Short-Term Oceanic Response Predicted by a Mixed Layer Model Forced with a Sector Atmospheric Model

Abstract

A one-dimensional version of the Garwood bulk, oceanic mixed layer model is used to simulate the short- term response in a 60° sector. The atmospheric forcing is derived from a version of the UCLA general circulation model used by Sandgathe to study the role of air-sea fluxes in maritime cyclogenesis. A five-day integration of the ocean model is made using the complete 3 h momentum and heat flux histories as calculated by the sophisticated planetary boundary layer, latent heat and radiative parameterizations of the UCLA model. The zonal mean sea-surface temperature changes during the five days include increases of 0.4°C per day in equatorial regions and decreases of 0.2°C per day along the Northern Hemisphere storm track. Ocean temperature changes and the associated atmospheric forcing are related using a storm-following coordinate system. In addition to the general rapid warming of the ocean surface layers in the tropical regions, there is a large horizontal variability. High surface temperatures are produced during the periods of maximum insulation in the regions of light winds and minimum cloudiness.
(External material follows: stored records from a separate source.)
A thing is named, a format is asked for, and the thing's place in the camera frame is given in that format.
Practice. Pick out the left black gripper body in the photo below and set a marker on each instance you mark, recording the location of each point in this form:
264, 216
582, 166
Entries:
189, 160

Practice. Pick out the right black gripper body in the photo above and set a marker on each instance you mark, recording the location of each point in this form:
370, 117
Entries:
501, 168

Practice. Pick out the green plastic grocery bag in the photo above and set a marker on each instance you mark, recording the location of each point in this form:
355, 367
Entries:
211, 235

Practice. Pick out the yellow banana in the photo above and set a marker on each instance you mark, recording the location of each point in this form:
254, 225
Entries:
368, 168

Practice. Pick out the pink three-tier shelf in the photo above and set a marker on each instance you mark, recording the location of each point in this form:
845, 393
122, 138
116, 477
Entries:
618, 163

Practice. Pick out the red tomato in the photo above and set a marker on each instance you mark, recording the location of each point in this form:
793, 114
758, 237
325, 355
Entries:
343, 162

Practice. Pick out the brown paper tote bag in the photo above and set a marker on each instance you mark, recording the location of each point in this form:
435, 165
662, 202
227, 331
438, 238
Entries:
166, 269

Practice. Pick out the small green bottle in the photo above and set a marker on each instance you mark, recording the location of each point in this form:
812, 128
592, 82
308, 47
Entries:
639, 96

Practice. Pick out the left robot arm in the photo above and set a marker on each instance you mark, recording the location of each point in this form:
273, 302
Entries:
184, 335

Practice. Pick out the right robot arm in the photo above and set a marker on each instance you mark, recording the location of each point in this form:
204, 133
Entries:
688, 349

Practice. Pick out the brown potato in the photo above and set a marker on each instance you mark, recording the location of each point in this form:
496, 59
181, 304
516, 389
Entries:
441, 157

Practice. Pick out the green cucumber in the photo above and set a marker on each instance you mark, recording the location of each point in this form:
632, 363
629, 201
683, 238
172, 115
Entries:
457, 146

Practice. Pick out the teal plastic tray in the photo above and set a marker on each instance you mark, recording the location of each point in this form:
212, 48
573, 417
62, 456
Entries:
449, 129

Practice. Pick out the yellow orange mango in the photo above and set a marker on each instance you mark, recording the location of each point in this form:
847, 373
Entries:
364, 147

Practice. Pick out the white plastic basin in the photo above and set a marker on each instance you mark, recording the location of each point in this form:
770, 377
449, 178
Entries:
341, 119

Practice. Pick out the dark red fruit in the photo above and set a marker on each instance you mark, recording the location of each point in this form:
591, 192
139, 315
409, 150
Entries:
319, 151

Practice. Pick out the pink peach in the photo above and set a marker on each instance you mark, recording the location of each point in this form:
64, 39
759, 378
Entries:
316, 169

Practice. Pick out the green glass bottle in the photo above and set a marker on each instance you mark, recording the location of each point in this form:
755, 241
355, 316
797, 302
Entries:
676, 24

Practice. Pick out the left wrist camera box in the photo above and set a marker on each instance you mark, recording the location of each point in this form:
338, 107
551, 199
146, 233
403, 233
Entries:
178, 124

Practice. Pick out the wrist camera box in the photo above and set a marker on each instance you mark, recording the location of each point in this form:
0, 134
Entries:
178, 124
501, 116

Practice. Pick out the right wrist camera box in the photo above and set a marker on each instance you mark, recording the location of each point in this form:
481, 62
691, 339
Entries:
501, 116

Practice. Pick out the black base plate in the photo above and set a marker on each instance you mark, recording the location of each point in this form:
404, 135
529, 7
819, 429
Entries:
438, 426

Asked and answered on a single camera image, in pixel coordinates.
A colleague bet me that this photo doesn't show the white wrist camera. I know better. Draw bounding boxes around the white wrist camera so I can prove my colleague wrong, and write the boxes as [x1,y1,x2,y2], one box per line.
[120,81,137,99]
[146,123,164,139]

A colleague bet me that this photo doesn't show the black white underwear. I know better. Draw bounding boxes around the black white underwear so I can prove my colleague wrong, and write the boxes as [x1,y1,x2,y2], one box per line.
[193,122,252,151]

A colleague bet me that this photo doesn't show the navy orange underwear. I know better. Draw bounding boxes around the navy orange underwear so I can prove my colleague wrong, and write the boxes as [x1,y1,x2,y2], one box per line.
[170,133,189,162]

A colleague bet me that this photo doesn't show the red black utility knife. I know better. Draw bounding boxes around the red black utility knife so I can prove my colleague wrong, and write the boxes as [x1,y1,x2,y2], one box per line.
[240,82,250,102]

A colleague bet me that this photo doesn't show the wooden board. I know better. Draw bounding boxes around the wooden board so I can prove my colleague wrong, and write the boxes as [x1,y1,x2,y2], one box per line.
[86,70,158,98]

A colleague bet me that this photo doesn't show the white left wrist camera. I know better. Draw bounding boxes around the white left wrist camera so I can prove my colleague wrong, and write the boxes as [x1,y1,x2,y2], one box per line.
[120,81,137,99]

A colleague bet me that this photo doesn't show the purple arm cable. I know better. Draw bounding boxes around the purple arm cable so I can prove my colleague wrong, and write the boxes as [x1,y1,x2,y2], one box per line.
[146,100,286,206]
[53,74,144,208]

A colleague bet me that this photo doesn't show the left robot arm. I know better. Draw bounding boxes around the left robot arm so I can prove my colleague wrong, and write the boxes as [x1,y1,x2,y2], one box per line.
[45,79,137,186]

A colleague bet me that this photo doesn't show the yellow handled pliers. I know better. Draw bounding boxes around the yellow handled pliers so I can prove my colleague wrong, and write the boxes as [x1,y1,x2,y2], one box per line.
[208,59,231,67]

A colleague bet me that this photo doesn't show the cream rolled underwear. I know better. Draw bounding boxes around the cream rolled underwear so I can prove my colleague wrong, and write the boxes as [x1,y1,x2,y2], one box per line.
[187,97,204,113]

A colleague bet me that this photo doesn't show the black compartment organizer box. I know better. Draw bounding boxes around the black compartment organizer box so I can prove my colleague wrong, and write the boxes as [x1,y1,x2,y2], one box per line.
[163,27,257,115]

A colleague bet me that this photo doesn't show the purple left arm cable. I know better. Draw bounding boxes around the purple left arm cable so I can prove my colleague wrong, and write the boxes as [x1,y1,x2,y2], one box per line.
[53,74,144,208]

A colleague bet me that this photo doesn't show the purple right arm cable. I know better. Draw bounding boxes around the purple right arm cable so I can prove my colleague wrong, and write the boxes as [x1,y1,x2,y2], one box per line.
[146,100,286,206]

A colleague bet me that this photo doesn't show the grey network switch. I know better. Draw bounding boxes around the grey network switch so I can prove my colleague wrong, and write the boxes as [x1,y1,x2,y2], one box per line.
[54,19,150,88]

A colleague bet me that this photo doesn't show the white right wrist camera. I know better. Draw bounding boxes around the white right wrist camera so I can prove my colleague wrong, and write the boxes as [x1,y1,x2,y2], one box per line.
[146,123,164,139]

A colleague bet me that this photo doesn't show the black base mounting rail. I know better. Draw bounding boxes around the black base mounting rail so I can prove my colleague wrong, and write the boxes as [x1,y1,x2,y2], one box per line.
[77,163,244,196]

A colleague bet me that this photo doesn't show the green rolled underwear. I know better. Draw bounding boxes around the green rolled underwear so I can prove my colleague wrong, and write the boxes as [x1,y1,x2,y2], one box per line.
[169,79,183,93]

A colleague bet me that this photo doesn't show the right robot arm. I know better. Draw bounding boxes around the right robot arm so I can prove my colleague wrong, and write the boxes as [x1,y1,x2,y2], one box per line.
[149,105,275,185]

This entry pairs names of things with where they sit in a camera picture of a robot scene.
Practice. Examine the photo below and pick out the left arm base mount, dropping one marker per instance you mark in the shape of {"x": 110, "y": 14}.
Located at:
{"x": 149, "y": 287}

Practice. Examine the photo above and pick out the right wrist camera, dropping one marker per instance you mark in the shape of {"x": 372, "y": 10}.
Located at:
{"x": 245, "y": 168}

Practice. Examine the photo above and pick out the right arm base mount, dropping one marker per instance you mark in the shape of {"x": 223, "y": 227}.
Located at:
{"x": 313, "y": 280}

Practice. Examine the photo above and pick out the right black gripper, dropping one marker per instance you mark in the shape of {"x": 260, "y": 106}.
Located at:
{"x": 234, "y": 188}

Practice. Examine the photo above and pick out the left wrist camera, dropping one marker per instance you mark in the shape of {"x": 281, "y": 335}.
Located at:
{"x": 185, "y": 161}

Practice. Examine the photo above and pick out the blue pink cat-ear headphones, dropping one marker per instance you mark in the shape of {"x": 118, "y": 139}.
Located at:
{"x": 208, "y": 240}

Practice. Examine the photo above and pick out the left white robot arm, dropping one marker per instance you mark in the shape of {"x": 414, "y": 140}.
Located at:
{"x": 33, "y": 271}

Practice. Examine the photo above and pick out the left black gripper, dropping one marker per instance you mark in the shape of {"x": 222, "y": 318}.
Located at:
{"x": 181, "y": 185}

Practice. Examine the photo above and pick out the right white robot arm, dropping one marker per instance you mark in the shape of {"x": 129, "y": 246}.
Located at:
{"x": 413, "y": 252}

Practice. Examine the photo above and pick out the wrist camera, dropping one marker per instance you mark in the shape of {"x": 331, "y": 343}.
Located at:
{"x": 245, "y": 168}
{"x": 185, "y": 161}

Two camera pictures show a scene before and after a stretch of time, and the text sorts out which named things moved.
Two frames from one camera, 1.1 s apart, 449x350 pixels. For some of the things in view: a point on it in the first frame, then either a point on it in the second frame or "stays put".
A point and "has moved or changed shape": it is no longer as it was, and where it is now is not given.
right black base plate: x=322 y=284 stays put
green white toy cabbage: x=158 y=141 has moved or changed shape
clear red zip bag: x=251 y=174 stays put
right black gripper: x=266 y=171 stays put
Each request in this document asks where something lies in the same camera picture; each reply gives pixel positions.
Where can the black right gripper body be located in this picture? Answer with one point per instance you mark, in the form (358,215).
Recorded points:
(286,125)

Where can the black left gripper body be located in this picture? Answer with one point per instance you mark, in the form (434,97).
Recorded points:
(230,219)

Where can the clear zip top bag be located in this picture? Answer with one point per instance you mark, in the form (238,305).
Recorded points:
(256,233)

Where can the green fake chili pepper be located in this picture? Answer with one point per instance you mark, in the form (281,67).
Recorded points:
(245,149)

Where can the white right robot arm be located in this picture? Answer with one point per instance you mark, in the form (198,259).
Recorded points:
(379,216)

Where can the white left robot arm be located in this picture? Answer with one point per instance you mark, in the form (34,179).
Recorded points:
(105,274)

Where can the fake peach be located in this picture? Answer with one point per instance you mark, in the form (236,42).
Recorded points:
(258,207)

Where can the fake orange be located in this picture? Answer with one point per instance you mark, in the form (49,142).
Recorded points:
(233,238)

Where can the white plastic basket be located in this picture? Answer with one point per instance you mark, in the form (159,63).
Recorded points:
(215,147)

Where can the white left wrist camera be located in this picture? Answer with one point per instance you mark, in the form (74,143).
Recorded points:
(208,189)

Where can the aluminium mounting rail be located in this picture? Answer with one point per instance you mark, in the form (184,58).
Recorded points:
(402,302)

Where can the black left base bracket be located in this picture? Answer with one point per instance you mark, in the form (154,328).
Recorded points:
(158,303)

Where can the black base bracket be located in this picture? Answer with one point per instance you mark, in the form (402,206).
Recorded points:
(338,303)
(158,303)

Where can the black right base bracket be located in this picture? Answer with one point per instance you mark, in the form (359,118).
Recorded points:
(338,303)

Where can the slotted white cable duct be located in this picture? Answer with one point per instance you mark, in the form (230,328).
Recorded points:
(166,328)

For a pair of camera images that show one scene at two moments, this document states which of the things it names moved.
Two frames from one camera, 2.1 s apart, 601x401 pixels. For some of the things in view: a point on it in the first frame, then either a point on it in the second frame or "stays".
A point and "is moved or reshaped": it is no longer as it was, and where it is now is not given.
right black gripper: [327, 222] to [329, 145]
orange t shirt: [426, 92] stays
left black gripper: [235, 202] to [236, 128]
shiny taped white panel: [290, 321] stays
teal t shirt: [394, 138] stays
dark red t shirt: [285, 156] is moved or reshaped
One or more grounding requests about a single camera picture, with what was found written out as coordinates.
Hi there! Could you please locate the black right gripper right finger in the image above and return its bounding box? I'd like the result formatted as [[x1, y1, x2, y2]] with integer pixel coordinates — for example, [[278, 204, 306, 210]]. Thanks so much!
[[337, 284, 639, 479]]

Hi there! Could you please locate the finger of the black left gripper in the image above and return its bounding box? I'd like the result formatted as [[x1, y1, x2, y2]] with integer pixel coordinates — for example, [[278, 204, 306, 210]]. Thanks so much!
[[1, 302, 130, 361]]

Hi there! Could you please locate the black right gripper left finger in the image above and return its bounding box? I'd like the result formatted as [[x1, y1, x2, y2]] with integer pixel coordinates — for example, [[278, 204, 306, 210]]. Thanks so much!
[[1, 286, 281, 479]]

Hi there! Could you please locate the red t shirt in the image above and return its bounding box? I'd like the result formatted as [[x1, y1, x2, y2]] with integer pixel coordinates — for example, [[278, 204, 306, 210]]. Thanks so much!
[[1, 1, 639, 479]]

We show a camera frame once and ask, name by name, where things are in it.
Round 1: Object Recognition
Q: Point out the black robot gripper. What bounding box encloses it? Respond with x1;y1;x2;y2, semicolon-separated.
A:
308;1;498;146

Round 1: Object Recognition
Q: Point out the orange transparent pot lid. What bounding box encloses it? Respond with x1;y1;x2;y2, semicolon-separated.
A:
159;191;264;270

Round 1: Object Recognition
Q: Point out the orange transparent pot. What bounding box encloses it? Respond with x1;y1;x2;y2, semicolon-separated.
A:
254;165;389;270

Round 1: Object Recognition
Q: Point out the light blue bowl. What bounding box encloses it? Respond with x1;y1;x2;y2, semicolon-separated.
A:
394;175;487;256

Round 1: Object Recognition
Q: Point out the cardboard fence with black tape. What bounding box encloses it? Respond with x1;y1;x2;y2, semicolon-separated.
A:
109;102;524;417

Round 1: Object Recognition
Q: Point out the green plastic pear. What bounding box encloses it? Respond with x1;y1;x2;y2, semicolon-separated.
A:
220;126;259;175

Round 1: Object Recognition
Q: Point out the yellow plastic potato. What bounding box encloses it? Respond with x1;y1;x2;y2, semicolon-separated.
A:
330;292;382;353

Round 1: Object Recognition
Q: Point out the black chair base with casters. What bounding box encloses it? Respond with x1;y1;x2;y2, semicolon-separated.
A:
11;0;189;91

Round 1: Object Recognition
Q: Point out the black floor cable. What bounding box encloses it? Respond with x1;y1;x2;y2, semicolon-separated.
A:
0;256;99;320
Significant horizontal gradients in the sea-surface temperatures are predicted between the cloudy and cloud-free regions. When daily averaged heat fluxes are used to force the ocean model, the horizontal variations in mixed layer temperature and depth are more realistic. These results have implications for coupling atmosphere and ocean models for short-term forecasting. Although the midlatitude ocean response appears realistic, the ocean model is very sensitive to large horizontal variations in solar flux that are predicted between tropical cloud cluster and adjacent cloud-free areas. Such high sea-surface temperature gradients might be expected to lead to very vigorous deep convection in a coupled atmospheric model. Both the atmospheric forcing provided to the ocean model and the sea-surface temperature provided the atmospheric model in a fully coupled system may have to be averaged in time and space.